Your data IS your schema

https://img.shields.io/pypi/pyversions/tinsel.svg https://img.shields.io/pypi/v/tinsel.svg https://coveralls.io/repos/github/Orhideous/tinsel/badge.svg?branch=master https://img.shields.io/travis/Orhideous/tinsel.svg https://pyup.io/repos/github/Orhideous/tinsel/shield.svg

This tiny library helps to overcome excessive complexity in hand-written pyspark dataframe schemas.

How?

Shape your data as NamedTuple or dataclasses - they can freely mix:

from dataclasses import dataclass
from tinsel import struct, transform
from typing import NamedTuple, Optional, Dict, List

@struct
@dataclass
class UserInfo:
    hobby: List[str]
    last_seen: Optional[int]
    pet_ages: Dict[str, int]


@struct
class User(NamedTuple):
    login: str
    age: int
    active: bool
    info: Optional[UserInfo]

Transform root node (User in our case) into schema:

schema = transform(User)

Create some data, if necessary:

data = [
    User(
        login="Ben",
        age=18,
        active=False,
        info=None
    ),
    User(
        login="Tom",
        age=32,
        active=True,
        info=UserInfo(
            hobby=["pets", "flowers"],
            last_seen=16,
            pet_ages={"Jack": 2, "Sunshine": 6}
        )
    )
]

And… voilà!:

from pyspark.sql import SparkSession

sc = SparkSession.builder.master('local').getOrCreate()
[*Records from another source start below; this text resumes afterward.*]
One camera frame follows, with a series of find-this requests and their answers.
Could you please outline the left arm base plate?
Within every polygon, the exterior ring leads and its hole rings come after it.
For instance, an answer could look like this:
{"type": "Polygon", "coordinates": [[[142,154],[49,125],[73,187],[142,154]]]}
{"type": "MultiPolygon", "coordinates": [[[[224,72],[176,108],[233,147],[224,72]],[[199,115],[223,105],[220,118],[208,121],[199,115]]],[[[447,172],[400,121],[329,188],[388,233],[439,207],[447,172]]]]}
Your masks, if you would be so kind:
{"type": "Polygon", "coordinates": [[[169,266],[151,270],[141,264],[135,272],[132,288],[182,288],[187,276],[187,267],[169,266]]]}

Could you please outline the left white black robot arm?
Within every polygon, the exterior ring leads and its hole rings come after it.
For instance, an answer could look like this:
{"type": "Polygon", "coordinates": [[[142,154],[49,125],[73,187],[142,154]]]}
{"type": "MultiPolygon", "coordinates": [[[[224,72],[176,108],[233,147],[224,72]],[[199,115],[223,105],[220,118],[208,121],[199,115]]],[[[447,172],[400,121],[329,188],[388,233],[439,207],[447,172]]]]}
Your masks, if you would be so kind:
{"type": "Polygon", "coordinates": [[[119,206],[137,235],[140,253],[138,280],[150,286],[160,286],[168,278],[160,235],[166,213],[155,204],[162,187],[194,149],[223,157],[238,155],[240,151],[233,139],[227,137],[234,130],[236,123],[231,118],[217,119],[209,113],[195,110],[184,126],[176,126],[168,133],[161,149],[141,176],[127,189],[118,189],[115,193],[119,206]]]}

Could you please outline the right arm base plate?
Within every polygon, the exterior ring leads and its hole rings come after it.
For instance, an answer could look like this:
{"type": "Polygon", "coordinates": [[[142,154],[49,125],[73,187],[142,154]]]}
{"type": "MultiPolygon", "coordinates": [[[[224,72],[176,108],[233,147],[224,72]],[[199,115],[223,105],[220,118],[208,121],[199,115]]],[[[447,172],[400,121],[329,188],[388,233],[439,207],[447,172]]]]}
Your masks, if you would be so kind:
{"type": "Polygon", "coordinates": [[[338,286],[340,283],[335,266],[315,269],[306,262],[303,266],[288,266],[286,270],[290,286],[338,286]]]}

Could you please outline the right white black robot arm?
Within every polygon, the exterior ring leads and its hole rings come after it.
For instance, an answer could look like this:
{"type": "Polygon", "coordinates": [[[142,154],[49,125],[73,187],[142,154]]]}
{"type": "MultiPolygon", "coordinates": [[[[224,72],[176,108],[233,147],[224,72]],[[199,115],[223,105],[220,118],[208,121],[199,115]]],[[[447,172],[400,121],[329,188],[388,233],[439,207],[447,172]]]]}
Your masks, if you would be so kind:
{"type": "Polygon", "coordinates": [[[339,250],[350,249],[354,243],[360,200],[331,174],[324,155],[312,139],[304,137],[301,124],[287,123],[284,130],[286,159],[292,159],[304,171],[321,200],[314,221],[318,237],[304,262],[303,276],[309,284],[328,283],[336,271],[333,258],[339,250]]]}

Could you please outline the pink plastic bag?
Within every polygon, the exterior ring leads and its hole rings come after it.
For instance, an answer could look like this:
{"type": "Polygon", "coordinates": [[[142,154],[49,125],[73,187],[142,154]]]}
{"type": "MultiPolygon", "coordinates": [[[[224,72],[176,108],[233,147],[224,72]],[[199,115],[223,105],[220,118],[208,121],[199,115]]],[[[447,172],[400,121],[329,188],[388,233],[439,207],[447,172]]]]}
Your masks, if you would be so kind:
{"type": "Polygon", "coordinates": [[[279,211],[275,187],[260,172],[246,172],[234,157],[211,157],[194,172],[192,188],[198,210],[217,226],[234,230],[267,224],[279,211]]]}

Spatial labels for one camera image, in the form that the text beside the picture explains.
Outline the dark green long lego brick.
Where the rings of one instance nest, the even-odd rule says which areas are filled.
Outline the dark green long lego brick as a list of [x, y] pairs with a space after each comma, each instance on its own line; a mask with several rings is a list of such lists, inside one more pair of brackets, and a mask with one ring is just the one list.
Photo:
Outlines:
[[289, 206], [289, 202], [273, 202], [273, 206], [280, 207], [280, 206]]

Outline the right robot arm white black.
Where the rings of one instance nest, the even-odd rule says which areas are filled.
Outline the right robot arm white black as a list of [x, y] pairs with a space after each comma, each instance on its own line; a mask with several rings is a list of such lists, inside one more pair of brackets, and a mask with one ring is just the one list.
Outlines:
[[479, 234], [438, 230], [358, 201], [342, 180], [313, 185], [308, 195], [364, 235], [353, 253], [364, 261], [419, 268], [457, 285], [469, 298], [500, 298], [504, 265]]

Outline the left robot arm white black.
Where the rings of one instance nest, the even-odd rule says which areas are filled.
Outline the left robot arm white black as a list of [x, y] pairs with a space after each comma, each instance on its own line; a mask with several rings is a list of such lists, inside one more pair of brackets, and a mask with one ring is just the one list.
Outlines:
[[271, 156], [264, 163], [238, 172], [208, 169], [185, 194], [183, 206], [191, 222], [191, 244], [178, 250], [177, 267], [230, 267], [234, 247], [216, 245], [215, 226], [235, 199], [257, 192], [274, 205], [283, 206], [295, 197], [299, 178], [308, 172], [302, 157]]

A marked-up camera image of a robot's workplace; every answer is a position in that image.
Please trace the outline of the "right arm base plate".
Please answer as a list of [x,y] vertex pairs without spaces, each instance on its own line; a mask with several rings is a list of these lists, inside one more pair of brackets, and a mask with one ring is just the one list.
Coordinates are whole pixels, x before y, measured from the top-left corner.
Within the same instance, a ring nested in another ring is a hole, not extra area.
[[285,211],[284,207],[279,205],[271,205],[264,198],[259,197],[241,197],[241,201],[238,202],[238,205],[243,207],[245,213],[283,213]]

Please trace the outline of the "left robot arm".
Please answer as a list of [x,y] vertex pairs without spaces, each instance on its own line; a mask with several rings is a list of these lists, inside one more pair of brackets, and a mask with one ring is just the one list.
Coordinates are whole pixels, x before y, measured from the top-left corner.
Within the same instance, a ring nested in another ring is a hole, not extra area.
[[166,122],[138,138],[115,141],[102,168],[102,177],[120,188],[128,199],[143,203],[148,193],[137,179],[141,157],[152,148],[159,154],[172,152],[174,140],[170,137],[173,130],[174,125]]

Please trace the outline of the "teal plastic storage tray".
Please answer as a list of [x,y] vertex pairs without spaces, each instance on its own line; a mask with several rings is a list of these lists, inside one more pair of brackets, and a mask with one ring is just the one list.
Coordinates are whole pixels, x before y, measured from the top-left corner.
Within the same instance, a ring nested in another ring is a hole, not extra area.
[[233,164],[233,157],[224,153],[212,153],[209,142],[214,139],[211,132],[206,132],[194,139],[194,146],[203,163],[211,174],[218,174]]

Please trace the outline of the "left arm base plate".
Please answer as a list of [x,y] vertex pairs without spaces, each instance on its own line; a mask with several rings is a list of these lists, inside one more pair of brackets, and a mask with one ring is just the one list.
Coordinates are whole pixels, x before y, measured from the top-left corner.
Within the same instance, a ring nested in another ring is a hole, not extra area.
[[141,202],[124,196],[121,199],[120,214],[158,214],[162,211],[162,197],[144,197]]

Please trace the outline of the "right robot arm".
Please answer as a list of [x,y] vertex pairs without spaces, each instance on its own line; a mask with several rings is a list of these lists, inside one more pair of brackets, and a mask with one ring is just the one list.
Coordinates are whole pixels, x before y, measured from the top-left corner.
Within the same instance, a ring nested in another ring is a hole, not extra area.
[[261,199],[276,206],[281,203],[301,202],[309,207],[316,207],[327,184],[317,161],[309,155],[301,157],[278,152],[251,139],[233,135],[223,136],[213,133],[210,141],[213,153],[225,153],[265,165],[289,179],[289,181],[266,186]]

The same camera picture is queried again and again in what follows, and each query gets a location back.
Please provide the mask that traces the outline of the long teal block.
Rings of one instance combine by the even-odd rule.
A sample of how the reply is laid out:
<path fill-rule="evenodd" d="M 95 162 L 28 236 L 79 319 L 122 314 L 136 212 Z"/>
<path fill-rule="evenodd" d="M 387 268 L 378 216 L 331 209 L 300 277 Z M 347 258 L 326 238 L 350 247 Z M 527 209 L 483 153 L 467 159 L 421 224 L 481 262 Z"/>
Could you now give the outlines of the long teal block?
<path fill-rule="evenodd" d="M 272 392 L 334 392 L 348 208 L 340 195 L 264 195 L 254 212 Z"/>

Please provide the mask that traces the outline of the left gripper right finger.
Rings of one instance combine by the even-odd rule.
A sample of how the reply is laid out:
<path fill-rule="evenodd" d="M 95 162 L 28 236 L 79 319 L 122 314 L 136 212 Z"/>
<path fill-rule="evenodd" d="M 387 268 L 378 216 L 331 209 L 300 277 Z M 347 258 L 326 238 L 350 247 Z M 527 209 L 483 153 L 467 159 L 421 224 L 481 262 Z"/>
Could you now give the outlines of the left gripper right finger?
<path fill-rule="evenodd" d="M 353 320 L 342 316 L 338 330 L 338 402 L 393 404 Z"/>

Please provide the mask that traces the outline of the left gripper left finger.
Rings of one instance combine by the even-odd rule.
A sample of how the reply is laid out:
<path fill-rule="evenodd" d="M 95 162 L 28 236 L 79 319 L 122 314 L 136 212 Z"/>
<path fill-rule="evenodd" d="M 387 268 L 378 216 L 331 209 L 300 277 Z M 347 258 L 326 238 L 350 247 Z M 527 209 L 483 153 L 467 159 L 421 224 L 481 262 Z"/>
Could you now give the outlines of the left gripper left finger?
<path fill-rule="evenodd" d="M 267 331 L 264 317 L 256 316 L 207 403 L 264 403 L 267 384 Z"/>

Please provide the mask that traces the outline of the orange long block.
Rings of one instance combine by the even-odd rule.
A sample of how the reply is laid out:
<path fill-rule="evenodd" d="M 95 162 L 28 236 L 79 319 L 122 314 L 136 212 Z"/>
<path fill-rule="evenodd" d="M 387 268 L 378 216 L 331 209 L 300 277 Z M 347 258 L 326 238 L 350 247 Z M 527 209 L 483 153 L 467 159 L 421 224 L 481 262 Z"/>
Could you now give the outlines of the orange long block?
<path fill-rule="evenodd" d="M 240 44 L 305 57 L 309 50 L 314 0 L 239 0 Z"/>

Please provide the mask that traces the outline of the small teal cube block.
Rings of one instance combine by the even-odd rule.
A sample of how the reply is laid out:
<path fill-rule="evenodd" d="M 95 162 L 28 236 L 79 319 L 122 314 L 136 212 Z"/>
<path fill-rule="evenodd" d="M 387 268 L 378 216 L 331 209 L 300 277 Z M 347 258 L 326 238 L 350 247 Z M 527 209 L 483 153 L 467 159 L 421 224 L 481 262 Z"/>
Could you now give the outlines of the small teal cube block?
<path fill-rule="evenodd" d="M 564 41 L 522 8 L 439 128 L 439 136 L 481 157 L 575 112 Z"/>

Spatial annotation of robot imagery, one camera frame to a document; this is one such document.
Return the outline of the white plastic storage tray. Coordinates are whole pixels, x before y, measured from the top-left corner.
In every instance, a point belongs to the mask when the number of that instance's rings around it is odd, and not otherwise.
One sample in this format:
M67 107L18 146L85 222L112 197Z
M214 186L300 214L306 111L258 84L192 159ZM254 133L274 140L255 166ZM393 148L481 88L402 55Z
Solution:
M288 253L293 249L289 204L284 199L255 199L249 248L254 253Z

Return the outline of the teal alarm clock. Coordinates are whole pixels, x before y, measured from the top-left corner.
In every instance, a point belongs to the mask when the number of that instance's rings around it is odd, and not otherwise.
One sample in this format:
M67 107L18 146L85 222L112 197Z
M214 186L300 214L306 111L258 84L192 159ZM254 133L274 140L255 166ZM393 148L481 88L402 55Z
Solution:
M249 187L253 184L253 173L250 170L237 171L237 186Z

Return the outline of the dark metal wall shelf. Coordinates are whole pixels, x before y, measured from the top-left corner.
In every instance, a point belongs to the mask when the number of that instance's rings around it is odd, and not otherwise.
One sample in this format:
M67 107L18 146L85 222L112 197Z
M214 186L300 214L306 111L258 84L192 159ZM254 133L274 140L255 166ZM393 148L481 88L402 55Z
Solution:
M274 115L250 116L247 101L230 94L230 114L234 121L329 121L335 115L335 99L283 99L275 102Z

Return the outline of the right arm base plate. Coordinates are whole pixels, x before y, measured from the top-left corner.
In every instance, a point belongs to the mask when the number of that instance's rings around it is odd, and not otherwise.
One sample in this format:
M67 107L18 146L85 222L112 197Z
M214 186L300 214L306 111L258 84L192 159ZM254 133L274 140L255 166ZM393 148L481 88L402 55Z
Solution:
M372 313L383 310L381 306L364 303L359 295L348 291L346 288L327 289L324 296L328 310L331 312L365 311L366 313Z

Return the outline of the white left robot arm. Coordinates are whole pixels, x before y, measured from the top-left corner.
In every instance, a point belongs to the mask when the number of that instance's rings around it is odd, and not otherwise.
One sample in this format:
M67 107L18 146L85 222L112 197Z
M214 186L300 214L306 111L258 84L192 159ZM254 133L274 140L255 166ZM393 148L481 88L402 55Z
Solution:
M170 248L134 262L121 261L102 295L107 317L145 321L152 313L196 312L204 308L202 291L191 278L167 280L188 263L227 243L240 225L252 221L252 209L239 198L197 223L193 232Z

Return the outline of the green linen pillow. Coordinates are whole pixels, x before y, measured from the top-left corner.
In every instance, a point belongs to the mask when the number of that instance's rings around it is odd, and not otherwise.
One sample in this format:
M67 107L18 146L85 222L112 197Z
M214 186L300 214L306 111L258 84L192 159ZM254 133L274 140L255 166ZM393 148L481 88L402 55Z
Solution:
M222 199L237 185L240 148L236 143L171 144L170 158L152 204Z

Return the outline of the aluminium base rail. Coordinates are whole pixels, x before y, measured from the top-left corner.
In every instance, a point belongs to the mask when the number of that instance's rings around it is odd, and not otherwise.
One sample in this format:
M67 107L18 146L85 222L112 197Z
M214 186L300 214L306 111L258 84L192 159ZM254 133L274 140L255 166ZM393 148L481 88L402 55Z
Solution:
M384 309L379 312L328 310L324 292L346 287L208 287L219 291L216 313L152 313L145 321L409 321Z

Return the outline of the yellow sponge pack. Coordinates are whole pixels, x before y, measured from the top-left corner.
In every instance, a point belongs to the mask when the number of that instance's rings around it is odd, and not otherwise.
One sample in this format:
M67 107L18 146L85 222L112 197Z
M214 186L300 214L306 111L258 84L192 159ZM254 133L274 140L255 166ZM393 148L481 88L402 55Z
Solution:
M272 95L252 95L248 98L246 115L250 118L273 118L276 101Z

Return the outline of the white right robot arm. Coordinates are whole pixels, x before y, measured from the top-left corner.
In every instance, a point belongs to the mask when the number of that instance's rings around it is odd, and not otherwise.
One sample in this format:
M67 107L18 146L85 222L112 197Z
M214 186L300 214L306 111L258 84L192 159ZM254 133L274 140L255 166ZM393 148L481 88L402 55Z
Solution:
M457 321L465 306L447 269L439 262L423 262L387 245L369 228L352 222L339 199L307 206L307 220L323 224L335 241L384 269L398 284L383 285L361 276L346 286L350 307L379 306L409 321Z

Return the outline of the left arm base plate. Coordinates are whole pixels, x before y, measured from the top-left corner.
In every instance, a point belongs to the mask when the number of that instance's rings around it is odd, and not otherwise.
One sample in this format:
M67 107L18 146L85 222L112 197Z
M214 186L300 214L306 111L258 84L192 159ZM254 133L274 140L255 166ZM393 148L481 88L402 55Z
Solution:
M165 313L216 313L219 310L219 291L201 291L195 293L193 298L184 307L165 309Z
df = sc.createDataFrame(data=data, schema=schema)
df.printSchema()
df.show(truncate=False)

This will output:

root
 |-- login: string (nullable = false)
 |-- age: integer (nullable = false)
 |-- active: boolean (nullable = false)
 |-- info: struct (nullable = true)
 |    |-- hobby: array (nullable = false)
 |    |    |-- element: string (containsNull = false)
 |    |-- last_seen: integer (nullable = true)
 |    |-- pet_ages: map (nullable = false)
 |    |    |-- key: string
 |    |    |-- value: integer (valueContainsNull = false)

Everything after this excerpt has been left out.